Nixon a dit à la NBC News que sa tâche consistait à s’assurer que le Subsys se retrouve dans les mains du «plus grand nombre de patients possible». Le médicament avait été conçu pour être utilisé sur les patients atteints de cancer, mais comme plusieurs autres opioïdes, il a été largement vendu comme un antidouleur. Une victime de la combine, Sarah Fuller, s'est vu prescrire le médicament pour des douleurs chroniques au coup et au dos suite à deux accidents de voiture. Le père de Sarah a dit à NBC News que lorsque le docteur lui a prescrit Subsys, un représentant aux ventes d’Insys était assis dans la salle avec eux.
Après que la prescription de Fuller ait été triplée dans le cours d’un mois, elle a été retrouvée morte dans sa maison. Les procureurs impliqués dans le cas de Fuller disent que la compagnie a payé des centaines de milliers de dollars à des médecins pour qu'ils prescrivent Subsys, une pratique standard. Le fondateur d’Insys Dr John Kapoor est un milliardaire et parmi les plus riches Américains.

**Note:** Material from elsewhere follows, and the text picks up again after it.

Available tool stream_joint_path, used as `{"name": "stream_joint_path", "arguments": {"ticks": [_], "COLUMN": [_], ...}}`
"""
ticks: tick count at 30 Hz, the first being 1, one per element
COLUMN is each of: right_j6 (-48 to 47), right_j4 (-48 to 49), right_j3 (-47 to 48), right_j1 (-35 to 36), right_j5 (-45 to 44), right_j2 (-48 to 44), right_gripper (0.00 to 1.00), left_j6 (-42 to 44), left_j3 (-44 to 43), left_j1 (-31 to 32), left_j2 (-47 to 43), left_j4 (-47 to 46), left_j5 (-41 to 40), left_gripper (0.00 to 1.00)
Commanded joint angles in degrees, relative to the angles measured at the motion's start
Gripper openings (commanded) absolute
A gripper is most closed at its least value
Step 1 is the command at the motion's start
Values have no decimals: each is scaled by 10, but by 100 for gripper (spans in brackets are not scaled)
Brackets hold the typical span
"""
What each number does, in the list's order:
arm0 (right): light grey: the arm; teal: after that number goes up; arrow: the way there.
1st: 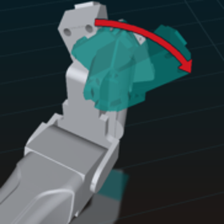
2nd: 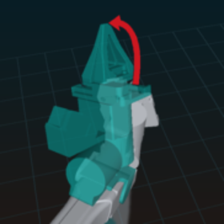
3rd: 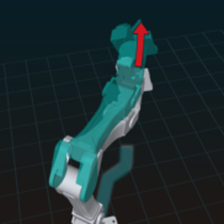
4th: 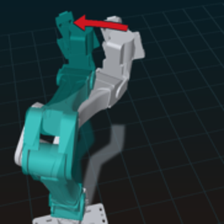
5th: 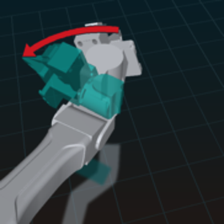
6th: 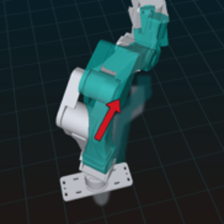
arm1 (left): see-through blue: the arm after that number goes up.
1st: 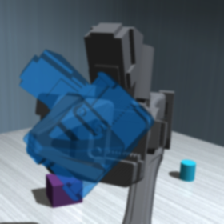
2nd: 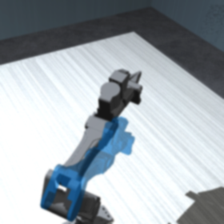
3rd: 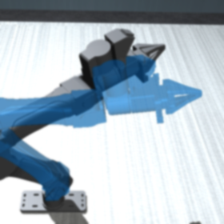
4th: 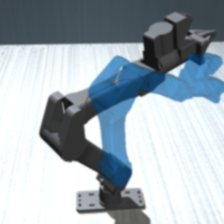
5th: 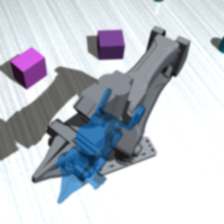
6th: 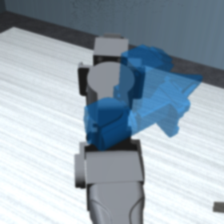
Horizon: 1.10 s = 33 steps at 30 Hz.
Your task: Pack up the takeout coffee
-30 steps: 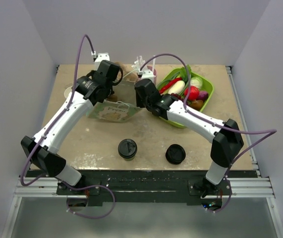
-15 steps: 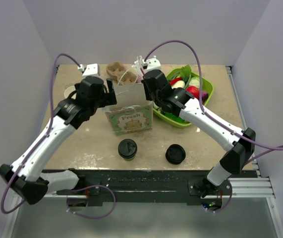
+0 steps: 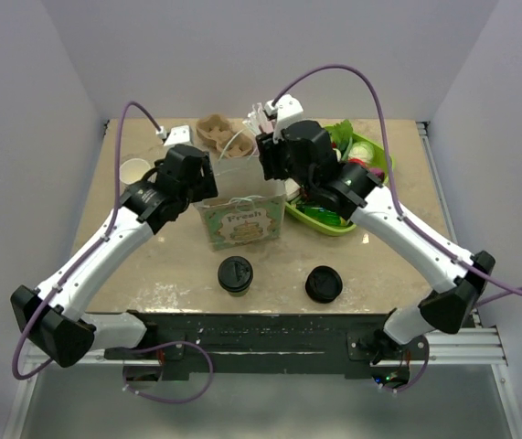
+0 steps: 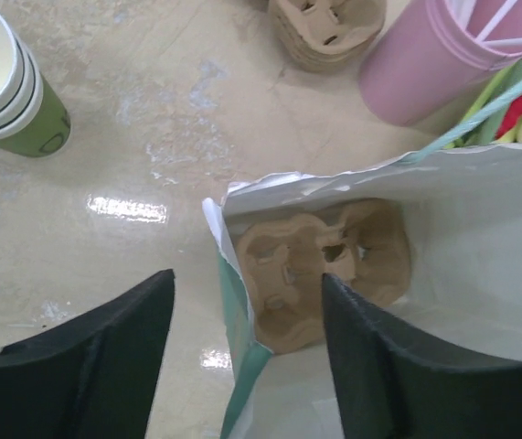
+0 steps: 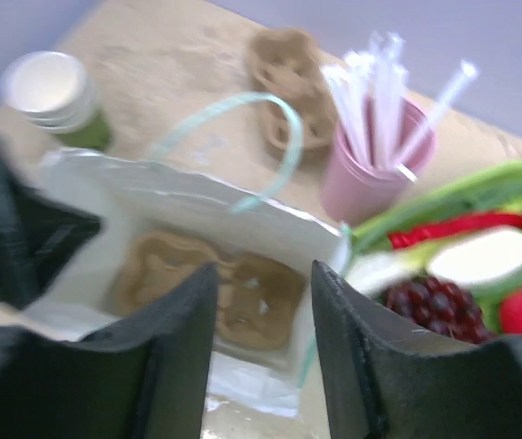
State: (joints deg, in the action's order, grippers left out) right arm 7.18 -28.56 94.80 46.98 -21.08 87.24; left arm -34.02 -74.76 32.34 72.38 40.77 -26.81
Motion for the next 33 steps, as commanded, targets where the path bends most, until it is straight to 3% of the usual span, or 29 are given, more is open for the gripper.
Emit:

Le mercantilisme des grandes compagnies pharmaceutiques reflète celui de tout conglomérat corporatif, des compagnies énergétiques géantes à l’agriculture et aux compagnies technologiques, lesquelles subordonnent les besoins humains, et parfois les vies humaines, au profit privé.
Au-delà du rôle des compagnies pharmaceutiques, l’épidémie des opiacés est produite par une coalescence des maux du capitalisme. C’est l’expression d’un profond mal social: la conséquence de l’inégalité, la pauvreté, le chômage et un sentiment général de désespoir qui affectent de larges sections de la population, et un système économique et politique qui abandonne à leur sort ceux qui sont le plus sévèrement touchés par la crise sociale.